» Raw data
---------------

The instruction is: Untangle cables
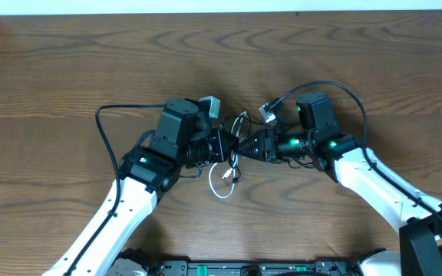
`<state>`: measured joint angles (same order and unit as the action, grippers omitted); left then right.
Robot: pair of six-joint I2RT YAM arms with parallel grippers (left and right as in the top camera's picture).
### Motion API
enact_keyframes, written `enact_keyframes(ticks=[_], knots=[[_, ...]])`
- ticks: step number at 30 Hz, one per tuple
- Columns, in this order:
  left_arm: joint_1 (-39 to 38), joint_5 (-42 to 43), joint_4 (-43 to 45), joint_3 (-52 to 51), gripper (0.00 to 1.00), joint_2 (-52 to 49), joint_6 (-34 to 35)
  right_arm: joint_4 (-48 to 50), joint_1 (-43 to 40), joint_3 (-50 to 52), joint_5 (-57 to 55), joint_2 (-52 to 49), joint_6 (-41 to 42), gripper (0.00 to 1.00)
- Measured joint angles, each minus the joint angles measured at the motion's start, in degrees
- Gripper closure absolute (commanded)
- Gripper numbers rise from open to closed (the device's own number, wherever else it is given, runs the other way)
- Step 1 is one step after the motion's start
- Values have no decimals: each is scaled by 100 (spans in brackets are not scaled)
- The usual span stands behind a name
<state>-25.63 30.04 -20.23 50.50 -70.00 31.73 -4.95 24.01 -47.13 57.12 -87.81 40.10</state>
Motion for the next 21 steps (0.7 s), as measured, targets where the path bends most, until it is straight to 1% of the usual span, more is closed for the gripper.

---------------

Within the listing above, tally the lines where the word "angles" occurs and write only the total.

» Answer to this task
2